### PROBLEM DESCRIPTION:
Each line of the data below from the one holding "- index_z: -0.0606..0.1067" to the one holding "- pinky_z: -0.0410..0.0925", inclusive, is to be reproduced exactly; no other line belongs in the answer.

### DATA:
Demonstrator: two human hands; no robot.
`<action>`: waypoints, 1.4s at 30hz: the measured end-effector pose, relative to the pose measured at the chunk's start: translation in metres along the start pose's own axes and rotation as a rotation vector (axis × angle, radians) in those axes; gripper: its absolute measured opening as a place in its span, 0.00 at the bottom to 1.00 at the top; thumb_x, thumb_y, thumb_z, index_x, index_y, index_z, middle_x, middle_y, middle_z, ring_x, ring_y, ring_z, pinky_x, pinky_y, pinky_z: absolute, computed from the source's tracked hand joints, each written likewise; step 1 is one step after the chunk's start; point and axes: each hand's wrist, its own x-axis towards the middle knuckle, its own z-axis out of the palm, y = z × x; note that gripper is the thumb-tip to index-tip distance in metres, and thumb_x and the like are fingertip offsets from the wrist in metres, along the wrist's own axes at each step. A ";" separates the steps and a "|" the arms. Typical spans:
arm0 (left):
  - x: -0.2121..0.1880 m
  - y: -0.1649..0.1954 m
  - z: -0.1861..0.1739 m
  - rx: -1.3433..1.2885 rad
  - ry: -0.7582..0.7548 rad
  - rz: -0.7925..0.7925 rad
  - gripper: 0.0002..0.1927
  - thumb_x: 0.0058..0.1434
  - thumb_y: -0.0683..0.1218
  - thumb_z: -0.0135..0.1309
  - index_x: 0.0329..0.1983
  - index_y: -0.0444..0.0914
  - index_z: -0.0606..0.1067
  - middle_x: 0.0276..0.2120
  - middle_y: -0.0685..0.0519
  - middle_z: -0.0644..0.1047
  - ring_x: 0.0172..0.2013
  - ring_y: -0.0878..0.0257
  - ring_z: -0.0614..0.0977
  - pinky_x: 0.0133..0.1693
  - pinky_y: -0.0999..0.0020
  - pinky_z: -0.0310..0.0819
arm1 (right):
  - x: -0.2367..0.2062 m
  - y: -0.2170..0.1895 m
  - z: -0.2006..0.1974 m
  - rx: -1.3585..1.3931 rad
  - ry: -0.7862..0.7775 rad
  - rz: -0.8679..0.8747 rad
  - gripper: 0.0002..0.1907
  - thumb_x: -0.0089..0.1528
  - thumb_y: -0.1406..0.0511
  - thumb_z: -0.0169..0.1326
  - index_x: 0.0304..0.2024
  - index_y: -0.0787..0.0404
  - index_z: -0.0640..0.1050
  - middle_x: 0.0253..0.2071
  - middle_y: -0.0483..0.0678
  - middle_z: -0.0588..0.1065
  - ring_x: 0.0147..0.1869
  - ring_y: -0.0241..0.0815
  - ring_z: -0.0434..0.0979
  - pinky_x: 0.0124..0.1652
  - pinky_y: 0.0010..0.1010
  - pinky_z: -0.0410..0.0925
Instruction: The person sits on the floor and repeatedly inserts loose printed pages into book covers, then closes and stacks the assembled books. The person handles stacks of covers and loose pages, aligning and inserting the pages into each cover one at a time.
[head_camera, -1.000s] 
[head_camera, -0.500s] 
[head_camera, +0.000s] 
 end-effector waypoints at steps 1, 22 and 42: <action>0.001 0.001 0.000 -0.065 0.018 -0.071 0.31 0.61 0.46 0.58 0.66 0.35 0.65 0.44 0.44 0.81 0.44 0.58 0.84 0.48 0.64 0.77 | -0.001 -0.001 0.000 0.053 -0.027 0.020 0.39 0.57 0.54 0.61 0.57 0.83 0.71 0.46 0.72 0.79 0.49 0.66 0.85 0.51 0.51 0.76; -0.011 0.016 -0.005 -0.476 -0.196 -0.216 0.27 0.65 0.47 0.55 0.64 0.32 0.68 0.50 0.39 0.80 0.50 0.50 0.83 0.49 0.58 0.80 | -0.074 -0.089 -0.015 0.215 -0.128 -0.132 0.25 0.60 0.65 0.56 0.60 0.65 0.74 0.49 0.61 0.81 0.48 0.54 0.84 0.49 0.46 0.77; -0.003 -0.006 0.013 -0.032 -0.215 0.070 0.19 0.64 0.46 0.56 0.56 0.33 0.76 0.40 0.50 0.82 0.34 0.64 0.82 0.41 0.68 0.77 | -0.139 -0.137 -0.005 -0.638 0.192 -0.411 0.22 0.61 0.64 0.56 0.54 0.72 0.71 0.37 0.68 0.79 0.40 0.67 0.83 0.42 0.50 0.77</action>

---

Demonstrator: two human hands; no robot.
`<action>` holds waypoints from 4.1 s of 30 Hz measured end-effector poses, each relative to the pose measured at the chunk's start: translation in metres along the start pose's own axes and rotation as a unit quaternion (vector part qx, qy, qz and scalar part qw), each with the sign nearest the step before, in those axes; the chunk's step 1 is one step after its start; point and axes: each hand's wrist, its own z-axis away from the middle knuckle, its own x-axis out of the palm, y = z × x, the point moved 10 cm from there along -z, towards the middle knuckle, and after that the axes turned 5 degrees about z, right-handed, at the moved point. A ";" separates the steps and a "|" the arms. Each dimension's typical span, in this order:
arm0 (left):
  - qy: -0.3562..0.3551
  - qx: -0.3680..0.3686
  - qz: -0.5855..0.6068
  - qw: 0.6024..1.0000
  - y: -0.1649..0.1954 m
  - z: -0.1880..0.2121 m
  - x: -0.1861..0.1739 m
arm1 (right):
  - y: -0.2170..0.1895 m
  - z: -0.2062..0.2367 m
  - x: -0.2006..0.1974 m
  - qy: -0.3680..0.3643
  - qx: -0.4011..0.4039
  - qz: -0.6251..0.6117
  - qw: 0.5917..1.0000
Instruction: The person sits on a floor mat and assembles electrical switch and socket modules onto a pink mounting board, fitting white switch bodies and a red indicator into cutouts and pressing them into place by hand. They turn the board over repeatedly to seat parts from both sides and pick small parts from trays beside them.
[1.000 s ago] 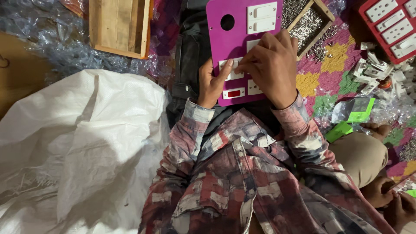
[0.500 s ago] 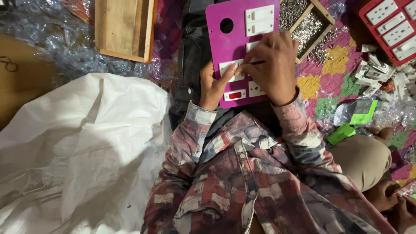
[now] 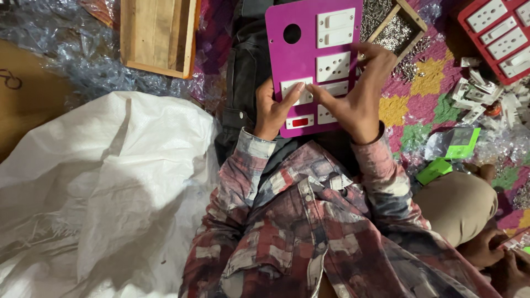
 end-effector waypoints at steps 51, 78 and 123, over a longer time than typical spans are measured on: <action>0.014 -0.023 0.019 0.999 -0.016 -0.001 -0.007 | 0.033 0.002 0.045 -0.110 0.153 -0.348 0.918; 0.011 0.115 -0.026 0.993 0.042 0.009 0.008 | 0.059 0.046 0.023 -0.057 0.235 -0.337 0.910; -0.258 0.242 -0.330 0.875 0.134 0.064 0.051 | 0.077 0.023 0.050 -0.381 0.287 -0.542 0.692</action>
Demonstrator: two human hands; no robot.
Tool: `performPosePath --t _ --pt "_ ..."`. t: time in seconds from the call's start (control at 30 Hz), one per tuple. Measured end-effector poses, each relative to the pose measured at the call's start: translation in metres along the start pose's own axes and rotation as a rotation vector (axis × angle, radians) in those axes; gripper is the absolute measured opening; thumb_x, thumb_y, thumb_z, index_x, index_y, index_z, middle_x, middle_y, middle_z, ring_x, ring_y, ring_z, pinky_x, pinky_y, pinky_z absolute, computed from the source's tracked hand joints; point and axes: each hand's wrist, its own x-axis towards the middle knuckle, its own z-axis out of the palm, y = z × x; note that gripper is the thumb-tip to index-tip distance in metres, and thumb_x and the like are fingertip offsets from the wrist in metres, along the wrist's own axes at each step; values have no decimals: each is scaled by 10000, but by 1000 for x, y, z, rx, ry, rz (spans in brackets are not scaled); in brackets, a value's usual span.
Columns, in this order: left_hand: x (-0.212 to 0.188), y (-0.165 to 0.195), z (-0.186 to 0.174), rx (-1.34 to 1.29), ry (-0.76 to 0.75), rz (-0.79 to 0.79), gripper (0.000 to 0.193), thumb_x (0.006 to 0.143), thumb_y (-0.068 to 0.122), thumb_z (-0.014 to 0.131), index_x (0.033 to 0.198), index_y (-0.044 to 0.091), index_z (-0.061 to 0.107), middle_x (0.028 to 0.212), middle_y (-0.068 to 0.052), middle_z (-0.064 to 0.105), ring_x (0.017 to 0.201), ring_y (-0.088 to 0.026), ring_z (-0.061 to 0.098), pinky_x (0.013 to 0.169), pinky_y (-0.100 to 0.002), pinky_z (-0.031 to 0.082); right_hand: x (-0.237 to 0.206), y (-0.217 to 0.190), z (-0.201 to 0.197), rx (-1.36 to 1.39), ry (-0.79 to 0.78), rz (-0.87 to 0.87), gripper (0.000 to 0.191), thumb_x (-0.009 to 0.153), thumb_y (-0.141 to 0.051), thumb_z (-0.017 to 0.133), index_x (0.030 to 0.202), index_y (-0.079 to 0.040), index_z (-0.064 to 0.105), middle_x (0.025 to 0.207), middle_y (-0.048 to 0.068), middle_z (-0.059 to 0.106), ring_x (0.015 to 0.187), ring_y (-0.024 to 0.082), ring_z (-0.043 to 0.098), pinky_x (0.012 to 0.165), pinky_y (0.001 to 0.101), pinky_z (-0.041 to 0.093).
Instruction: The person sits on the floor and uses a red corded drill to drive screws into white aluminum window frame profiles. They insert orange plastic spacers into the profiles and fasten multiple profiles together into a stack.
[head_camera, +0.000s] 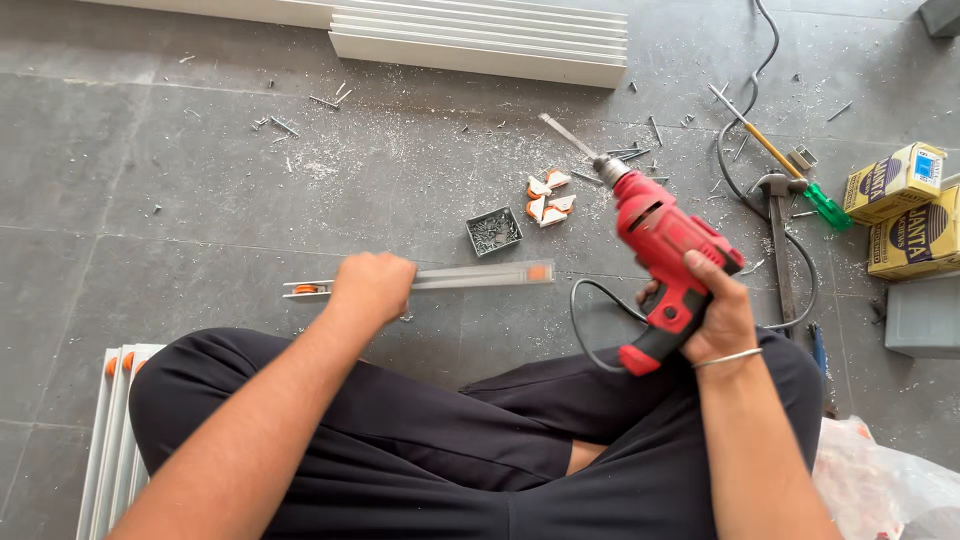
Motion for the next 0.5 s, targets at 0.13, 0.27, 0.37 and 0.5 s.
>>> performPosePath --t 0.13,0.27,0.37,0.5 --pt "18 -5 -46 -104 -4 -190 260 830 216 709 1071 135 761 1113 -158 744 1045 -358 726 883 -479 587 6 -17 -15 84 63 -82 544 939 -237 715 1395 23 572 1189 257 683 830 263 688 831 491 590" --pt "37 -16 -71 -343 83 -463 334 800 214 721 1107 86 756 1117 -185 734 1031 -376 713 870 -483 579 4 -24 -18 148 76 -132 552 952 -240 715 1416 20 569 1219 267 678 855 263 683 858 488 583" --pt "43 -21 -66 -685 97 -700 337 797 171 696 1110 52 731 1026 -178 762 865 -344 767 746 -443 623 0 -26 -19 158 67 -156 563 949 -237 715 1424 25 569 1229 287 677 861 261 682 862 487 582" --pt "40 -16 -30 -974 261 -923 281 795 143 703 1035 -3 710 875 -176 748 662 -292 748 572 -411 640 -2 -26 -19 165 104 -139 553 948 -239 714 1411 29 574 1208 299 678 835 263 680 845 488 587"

### OUTPUT OF THE TASK:
  - index_z: -0.0606..0.1067
  - middle_x: 0.0276..0.2120
  - middle_y: -0.0685..0.0519
  - middle_z: -0.0644..0.1047
  - ring_x: 0.0172..0.2013
  - ring_y: -0.0878..0.0257
  - ring_z: -0.0614..0.0977
  - pinky_x: 0.0133..0.1693
  - pinky_y: -0.0999..0.0020
  - pinky_z: -0.0310..0.0819
arm1 (right):
  - x: -0.2367..0.2062 m
  - y: -0.2170..0.1895 m
  - z: -0.2006..0.1974 m
  - rx: -1.3585..1.3931 rad
  - ry: -0.7862..0.7775 rad
  - rz: -0.8679..0.8747 rad
  - gripper: 0.0002..0.1907
  - thumb_x: -0.0089..0.1528
  - thumb_y: -0.1406..0.0511
  - thumb_z: -0.0169..0.1326
  - index_x: 0.0304..0.2024
  - index_y: -0.0787..0.0404
  - index_z: -0.0640..0.1050
  - middle_x: 0.0253..0.2071
  - middle_y: -0.0483..0.0678
  - middle_z: -0.0588..0.1065
  - ring_x: 0.0147..0.1869
  - ring_y: -0.0241..0.0815
  - ring_z: -0.0434..0.0979
  - pinky_x: 0.0124..0.1652
  - pinky_y: 0.0010..0.1010
  - pinky_z: -0.0410..0.0925

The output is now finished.